### [ACTIVITY]
Once the line containing "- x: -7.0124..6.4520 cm" is found in the records below, return it and each following line exactly, up to and including the line containing "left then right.", and nothing else.

(Records drawn from a dataset)
□ □ □ □ □
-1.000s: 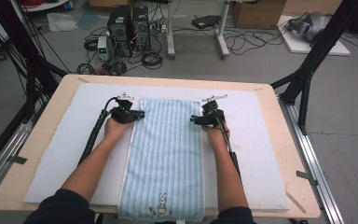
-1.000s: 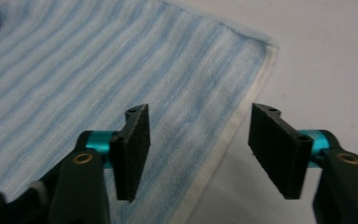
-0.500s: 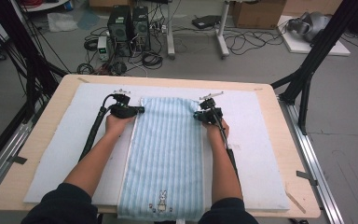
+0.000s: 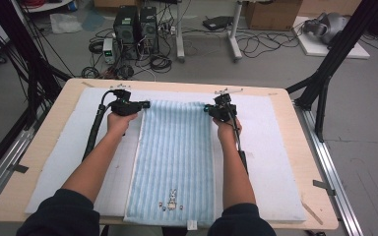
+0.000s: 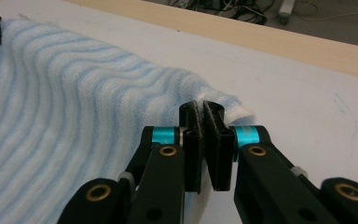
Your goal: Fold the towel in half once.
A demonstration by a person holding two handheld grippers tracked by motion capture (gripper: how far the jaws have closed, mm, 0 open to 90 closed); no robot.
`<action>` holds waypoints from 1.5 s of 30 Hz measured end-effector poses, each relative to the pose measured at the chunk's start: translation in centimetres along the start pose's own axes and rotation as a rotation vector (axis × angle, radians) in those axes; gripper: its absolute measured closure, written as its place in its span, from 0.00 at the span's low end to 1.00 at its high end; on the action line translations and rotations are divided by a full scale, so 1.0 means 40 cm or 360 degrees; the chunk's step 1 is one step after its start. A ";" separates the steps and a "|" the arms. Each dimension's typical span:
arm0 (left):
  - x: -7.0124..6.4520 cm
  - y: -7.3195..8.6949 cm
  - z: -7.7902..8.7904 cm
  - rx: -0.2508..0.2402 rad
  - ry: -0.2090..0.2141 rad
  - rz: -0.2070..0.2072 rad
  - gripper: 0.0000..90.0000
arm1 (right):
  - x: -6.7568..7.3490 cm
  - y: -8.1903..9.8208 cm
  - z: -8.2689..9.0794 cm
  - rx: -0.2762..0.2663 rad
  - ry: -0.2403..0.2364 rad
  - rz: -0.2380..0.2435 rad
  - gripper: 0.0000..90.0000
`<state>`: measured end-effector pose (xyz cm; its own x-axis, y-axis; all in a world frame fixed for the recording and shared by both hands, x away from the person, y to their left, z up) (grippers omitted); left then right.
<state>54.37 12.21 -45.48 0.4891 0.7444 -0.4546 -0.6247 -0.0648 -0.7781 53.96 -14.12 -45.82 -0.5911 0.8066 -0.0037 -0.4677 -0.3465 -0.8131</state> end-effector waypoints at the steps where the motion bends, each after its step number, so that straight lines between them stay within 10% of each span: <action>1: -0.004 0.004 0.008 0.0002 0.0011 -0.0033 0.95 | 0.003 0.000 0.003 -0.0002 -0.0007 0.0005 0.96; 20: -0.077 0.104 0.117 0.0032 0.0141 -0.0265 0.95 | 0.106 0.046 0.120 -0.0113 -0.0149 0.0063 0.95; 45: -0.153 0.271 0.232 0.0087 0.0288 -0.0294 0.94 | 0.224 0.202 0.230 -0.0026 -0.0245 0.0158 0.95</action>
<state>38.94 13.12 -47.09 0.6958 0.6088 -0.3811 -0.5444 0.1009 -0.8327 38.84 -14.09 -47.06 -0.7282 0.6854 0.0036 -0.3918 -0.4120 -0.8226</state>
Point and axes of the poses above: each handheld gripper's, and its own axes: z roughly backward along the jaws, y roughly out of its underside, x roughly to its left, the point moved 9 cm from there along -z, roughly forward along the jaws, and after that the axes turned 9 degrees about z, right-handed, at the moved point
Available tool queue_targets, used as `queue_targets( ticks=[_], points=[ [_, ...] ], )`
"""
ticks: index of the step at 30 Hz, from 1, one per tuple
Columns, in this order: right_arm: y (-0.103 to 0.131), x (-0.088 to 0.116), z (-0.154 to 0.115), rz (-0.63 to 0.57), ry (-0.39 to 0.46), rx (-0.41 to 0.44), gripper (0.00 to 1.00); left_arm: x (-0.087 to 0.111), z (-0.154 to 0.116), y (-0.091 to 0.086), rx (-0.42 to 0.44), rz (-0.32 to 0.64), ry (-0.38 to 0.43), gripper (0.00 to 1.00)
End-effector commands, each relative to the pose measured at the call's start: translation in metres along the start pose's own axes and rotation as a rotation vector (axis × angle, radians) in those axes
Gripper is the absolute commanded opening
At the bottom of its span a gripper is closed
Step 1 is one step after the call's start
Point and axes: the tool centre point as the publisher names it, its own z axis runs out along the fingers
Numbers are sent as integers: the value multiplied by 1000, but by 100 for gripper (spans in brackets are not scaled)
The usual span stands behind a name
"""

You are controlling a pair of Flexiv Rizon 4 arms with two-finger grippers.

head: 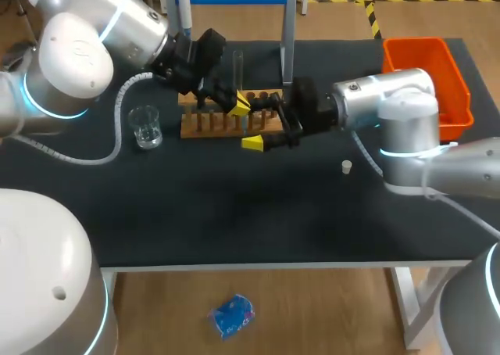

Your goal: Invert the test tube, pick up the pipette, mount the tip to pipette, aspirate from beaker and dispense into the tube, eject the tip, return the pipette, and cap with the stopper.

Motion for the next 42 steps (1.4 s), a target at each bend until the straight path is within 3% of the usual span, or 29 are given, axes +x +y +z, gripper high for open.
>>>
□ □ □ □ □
### [YOUR RESPONSE]
  - x: -7.0124..6.4520 cm
  - y: -7.3195..8.6949 cm
  - z: -7.7902..8.7904 cm
  - rx: -0.2508..0.2402 rad
  - ry: -0.2090..0.2141 rad
  - rz: -0.2070..0.2072 rad
  - gripper: 0.0000..90.0000
arm1 (right):
  - x: -6.7568..7.3490 cm
  - y: -8.1903..9.8208 cm
  - z: -8.2689..9.0794 cm
  - rx: -0.2762..0.2663 rad
  - ry: -0.2403..0.2364 rad
  - rz: -0.2380..0.2435 rad
  - gripper: 0.0000..90.0000
`<state>`: measured end-effector pose (xyz cm; its own x-axis, y-axis; all in a world frame fixed for the recording and shared by both hands, x away from the person, y to their left, z up) (grippers omitted); left then right.

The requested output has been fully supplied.